Ozkaya Ata, Korürek Mehmet
Department of Economics (GIAM), Galatasaray University, Ciragan Cad. No:36, 34357, Istanbul, Turkey.
J Comput Neurosci. 2010 Apr;28(2):177-92. doi: 10.1007/s10827-009-0198-7. Epub 2009 Nov 10.
We address the issue of analyzing electroencephalogram (EEG) from seizure patients in order to test, model and determine the statistical properties that distinguish between EEG states (interictal, pre-ictal, ictal) by introducing a new class of time series analysis methods. In the present study: firstly, we employ statistical methods to determine the non-stationary behavior of focal interictal epileptiform series within very short time intervals; secondly, for such intervals that are deemed non-stationary we suggest the concept of Autoregressive Integrated Moving Average (ARIMA) process modelling, well known in time series analysis. We finally address the queries of causal relationships between epileptic states and between brain areas during epileptiform activity. We estimate the interaction between different EEG series (channels) in short time intervals by performing Granger-causality analysis and also estimate such interaction in long time intervals by employing Cointegration analysis, both analysis methods are well-known in econometrics. Here we find: first, that the causal relationship between neuronal assemblies can be identified according to the duration and the direction of their possible mutual influences; second, that although the estimated bidirectional causality in short time intervals yields that the neuronal ensembles positively affect each other, in long time intervals neither of them is affected (increasing amplitudes) from this relationship. Moreover, Cointegration analysis of the EEG series enables us to identify whether there is a causal link from the interictal state to ictal state.

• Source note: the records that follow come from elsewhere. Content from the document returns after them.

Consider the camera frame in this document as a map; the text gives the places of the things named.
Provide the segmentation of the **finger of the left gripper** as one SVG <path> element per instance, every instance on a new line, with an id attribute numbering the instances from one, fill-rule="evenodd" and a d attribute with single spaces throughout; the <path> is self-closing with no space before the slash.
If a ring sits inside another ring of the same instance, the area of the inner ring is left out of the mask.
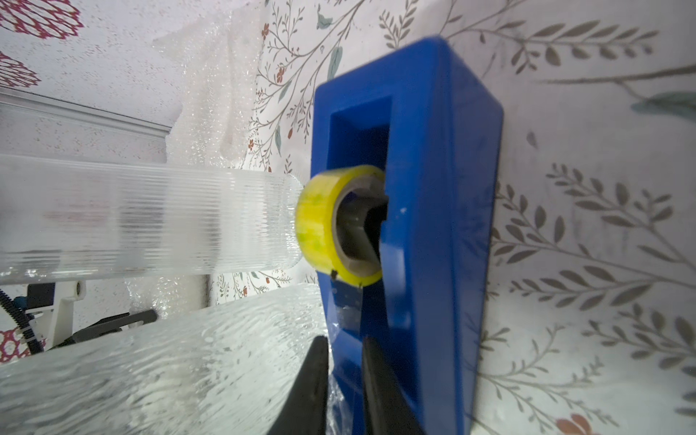
<path id="1" fill-rule="evenodd" d="M 105 335 L 122 332 L 131 326 L 144 326 L 145 324 L 154 323 L 157 320 L 158 314 L 153 309 L 135 314 L 123 313 L 106 317 L 95 324 L 88 326 L 87 328 L 83 328 L 82 330 L 73 333 L 71 336 L 63 340 L 63 342 L 56 344 L 54 348 L 87 342 Z"/>

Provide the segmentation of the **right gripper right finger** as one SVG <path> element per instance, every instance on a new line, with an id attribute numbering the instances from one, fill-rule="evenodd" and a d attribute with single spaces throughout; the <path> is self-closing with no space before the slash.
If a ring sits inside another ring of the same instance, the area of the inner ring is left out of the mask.
<path id="1" fill-rule="evenodd" d="M 380 344 L 373 337 L 362 341 L 362 396 L 366 434 L 424 434 Z"/>

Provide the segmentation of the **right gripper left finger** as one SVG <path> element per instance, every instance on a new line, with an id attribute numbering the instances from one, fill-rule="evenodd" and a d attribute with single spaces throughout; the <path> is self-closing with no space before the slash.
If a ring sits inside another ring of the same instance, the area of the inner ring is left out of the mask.
<path id="1" fill-rule="evenodd" d="M 268 435 L 325 434 L 328 375 L 328 339 L 316 336 Z"/>

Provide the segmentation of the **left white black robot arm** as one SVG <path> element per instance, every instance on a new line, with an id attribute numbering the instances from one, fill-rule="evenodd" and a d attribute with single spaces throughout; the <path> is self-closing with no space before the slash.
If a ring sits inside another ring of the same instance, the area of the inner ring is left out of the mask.
<path id="1" fill-rule="evenodd" d="M 159 319 L 153 309 L 105 317 L 90 326 L 74 330 L 74 306 L 87 293 L 85 281 L 39 283 L 27 286 L 25 313 L 34 336 L 43 349 L 84 343 L 116 334 Z"/>

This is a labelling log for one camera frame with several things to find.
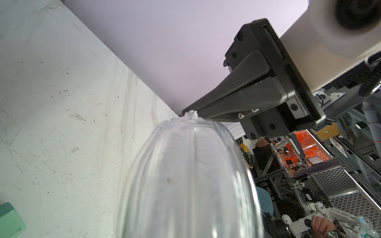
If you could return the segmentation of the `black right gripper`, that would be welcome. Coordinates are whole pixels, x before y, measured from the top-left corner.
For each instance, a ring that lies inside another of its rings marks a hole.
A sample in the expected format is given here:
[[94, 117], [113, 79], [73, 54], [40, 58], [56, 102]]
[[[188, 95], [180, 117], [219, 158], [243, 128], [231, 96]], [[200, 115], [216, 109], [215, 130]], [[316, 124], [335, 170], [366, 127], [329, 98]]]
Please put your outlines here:
[[290, 135], [325, 118], [267, 19], [244, 24], [225, 55], [230, 74], [183, 109], [204, 119], [239, 122], [250, 139]]

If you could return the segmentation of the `clear plastic pouch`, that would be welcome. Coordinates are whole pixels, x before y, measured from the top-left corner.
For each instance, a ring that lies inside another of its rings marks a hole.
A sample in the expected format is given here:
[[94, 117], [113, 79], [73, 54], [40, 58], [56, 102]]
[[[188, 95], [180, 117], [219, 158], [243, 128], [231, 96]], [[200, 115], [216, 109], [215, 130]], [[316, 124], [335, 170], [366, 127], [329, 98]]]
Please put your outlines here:
[[164, 121], [127, 171], [117, 238], [262, 238], [253, 177], [219, 122], [196, 111]]

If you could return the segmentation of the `mint green dual usb charger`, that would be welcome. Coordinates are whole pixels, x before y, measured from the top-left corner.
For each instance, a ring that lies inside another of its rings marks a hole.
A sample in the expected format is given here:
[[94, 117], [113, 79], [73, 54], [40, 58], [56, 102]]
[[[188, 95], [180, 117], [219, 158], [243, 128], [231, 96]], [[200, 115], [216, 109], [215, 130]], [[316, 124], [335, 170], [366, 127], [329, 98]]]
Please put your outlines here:
[[16, 238], [26, 229], [26, 224], [9, 203], [1, 205], [1, 238]]

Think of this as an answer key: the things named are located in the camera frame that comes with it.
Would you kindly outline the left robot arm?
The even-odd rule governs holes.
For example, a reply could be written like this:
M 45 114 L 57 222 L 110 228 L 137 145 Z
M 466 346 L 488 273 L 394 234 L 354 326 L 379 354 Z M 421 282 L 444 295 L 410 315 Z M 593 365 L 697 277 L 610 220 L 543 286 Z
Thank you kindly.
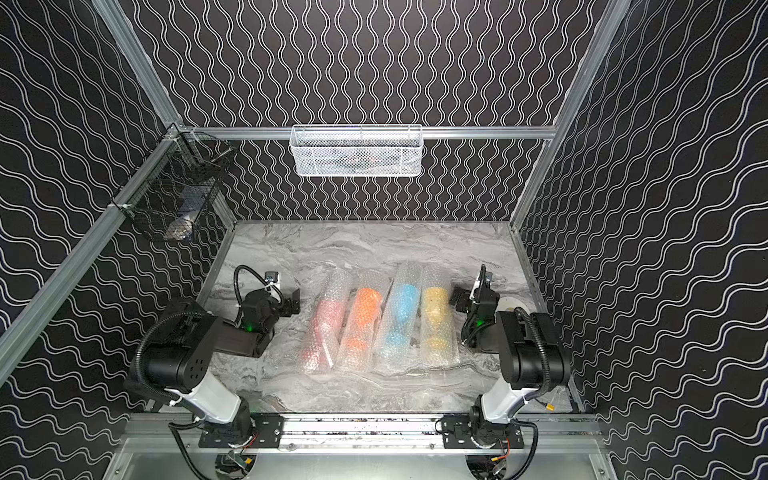
M 301 312 L 299 289 L 286 294 L 275 271 L 258 274 L 247 265 L 233 272 L 238 304 L 233 320 L 189 299 L 173 301 L 152 325 L 130 363 L 127 390 L 160 405 L 192 413 L 192 426 L 226 445 L 247 445 L 257 436 L 247 400 L 209 372 L 216 353 L 261 357 L 282 318 Z

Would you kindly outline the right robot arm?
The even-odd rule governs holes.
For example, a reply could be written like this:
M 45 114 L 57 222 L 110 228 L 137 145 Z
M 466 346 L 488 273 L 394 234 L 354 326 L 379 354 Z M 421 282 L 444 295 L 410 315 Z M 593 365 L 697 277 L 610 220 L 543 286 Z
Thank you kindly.
M 469 439 L 483 449 L 517 448 L 524 406 L 570 380 L 570 360 L 553 333 L 551 316 L 530 312 L 517 297 L 488 288 L 455 288 L 450 304 L 466 316 L 460 344 L 498 357 L 501 373 L 469 413 Z

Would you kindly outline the red wine glass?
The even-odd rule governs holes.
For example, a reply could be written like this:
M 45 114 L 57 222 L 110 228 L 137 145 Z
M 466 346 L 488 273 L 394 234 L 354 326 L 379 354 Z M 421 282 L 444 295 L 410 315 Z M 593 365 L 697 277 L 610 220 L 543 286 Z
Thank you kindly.
M 345 312 L 344 302 L 324 299 L 318 303 L 305 351 L 305 367 L 309 372 L 325 372 L 333 367 Z

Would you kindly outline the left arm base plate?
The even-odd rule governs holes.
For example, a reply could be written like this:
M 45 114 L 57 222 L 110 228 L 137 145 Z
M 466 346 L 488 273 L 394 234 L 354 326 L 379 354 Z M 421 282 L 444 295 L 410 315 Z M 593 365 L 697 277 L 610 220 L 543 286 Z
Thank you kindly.
M 252 413 L 250 420 L 235 420 L 229 424 L 204 422 L 198 446 L 208 449 L 276 449 L 284 420 L 279 414 Z

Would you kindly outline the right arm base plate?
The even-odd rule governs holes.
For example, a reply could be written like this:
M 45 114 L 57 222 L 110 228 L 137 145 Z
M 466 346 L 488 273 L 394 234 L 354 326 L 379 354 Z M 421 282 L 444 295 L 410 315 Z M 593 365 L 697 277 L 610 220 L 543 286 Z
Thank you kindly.
M 445 414 L 435 422 L 445 449 L 522 450 L 521 429 L 512 424 L 497 424 L 470 414 Z

我们通过引入一类新的时间序列分析方法,来解决癫痫患者脑电图(EEG)分析的问题,以便测试、建模并确定区分EEG状态(发作间期、发作前期、发作期)的统计特性。在本研究中:首先,我们运用统计方法来确定局灶性发作间期癫痫样序列在非常短的时间间隔内的非平稳行为;其次,对于被认为是非平稳的此类间隔,我们提出自回归积分滑动平均(ARIMA)过程建模的概念,这在时间序列分析中是众所周知的。我们最终解决癫痫样活动期间癫痫状态之间以及脑区之间因果关系的问题。我们通过进行格兰杰因果分析来估计短时间间隔内不同EEG序列(通道)之间的相互作用,并通过采用协整分析来估计长时间间隔内的这种相互作用,这两种分析方法在计量经济学中都是众所周知的。在此我们发现:第一,神经元集合之间的因果关系可以根据它们可能的相互影响的持续时间和方向来确定;第二,尽管在短时间间隔内估计的双向因果关系表明神经元集合相互之间有正向影响,但在长时间间隔内,它们都不会受到这种关系的影响(振幅增加)。此外,EEG序列的协整分析使我们能够确定从发作间期状态到发作期状态是否存在因果联系。